Combine staying in Indy for now; prime time in 2020

Field Level Media

May 22, 2019 at 10:33 pm.

The NFL Scouting Combine will remain in Indianapolis through at least 2021, while on-field workouts will be moved to the afternoon and prime time starting in 2020, the league announced Wednesday.

On top of a one-year extension through 2021, the agreement to hold the combine in Indianapolis includes a series of annual options in the future, with the league planning to evaluate the combine’s status in the city after 2021.

Starting next year, on-field drills and workouts — typically held during the morning and afternoon — will be bumped to the afternoon and prime time, with the goal of drawing more viewers.

“We are always looking at ways of bringing more football to a wider audience,” the league told NFL Network in a statement. “This will enable us to accomplish the goal of reaching more fans while still fully maintaining the football integrity of the event. We will adjust the schedule to ensure a positive experience for the players and clubs.”

The combine has been held in Indianapolis since 1987 as a centralized location for all teams to watch prospects and meet with them for interviews and medical testing, but there have been rumors and reports that the league is considering moving the event to a larger market. One possibility would be Los Angeles, where NFL Network will eventually have a large campus at the Los Angeles Rams’ new stadium and complex in Inglewood.

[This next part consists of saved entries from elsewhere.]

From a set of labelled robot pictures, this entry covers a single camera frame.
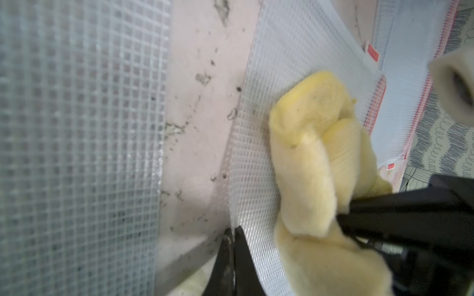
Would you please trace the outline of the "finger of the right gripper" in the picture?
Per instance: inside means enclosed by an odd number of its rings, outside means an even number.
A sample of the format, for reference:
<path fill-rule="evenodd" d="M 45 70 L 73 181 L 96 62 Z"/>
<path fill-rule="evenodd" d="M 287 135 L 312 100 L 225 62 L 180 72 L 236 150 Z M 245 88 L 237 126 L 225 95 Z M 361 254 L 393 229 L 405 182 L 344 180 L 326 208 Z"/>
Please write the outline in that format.
<path fill-rule="evenodd" d="M 474 293 L 474 181 L 432 175 L 428 187 L 351 203 L 337 221 L 352 238 L 402 247 L 384 254 L 397 296 Z"/>

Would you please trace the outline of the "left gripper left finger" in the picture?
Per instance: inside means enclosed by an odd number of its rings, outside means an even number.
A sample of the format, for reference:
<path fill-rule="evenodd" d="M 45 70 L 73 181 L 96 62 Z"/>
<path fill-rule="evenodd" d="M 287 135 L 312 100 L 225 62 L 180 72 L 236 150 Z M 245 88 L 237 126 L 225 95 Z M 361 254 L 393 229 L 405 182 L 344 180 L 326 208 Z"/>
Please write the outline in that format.
<path fill-rule="evenodd" d="M 233 296 L 235 280 L 235 248 L 232 229 L 224 231 L 214 267 L 202 296 Z"/>

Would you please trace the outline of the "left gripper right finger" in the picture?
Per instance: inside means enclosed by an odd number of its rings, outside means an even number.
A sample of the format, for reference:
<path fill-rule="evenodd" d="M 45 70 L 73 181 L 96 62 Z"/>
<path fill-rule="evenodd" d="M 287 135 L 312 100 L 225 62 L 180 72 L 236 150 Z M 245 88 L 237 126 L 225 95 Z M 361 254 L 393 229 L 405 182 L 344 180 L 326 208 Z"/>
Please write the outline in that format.
<path fill-rule="evenodd" d="M 235 229 L 234 255 L 235 295 L 265 296 L 241 226 Z"/>

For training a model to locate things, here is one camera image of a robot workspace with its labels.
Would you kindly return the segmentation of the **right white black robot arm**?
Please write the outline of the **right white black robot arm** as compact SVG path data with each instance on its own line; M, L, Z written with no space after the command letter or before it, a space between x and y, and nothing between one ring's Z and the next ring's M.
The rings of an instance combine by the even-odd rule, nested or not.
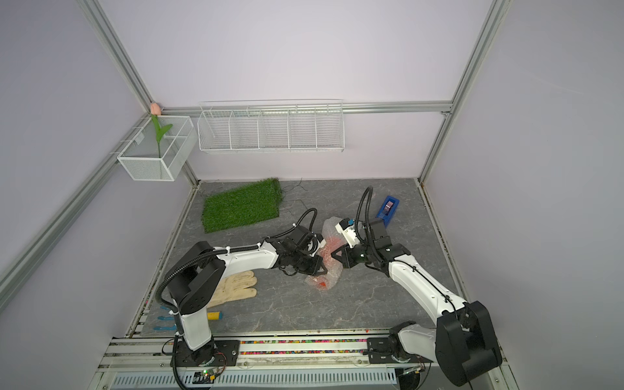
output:
M381 219L374 219L359 233L351 219L334 227L345 244L332 252L344 267L365 264L399 284L427 312L435 328L414 321L392 328L381 351L370 357L407 363L412 358L435 362L445 377L460 387L500 367L503 362L488 309L468 302L427 272L404 245L394 244Z

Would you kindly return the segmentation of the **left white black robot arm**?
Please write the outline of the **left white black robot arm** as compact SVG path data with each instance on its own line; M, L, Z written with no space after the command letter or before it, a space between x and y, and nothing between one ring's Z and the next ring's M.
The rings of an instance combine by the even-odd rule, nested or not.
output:
M154 293L159 305L173 314L176 339L172 365L199 367L230 364L216 345L207 318L207 307L219 283L229 276L258 269L277 269L295 276L327 273L322 248L323 236L306 227L268 237L256 244L212 247L205 241L195 244L165 274Z

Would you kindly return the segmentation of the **red plastic wine glass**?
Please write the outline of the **red plastic wine glass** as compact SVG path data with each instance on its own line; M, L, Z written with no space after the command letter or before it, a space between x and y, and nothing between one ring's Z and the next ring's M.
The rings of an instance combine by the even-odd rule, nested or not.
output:
M328 291L334 288L341 277L343 264L333 258L331 255L334 251L346 244L346 241L339 237L328 237L322 241L317 254L323 258L322 271L325 274L319 276L311 276L308 283L320 291Z

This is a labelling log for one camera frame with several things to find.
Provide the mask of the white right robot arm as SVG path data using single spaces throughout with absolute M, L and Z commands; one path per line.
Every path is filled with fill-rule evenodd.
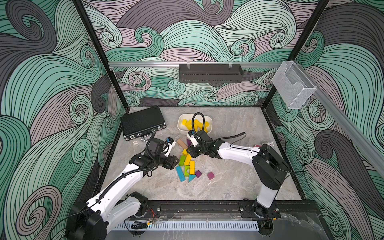
M 273 220 L 280 217 L 275 200 L 283 185 L 289 167 L 286 161 L 270 146 L 242 147 L 228 142 L 201 143 L 188 147 L 187 153 L 193 158 L 206 155 L 211 158 L 233 160 L 254 167 L 262 182 L 254 202 L 257 217 Z

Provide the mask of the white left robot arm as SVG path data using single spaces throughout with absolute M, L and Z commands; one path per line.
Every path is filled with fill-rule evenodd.
M 104 240 L 118 224 L 131 216 L 146 214 L 148 198 L 134 192 L 121 203 L 118 201 L 144 175 L 156 167 L 172 170 L 179 164 L 176 156 L 157 155 L 154 159 L 134 155 L 122 173 L 100 193 L 86 201 L 74 204 L 66 223 L 68 240 Z

Many teams have pushed back against the idea of moving the combine, arguing in favor of the convenience of Indianapolis, where the events are centralized at the downtown convention center and Lucas Oil Stadium, with player physicals handled at nearby hospitals and everything running on a consistent schedule for years.

That schedule will change at least somewhat moving forward, with the workouts being pushed later, when players typically were meeting with teams in past years.

The NFL has shaken up the draft in recent years to garner more attention and viewers, splitting it into three days — with the first two in prime time — moving it around the country and featuring it in more places on television.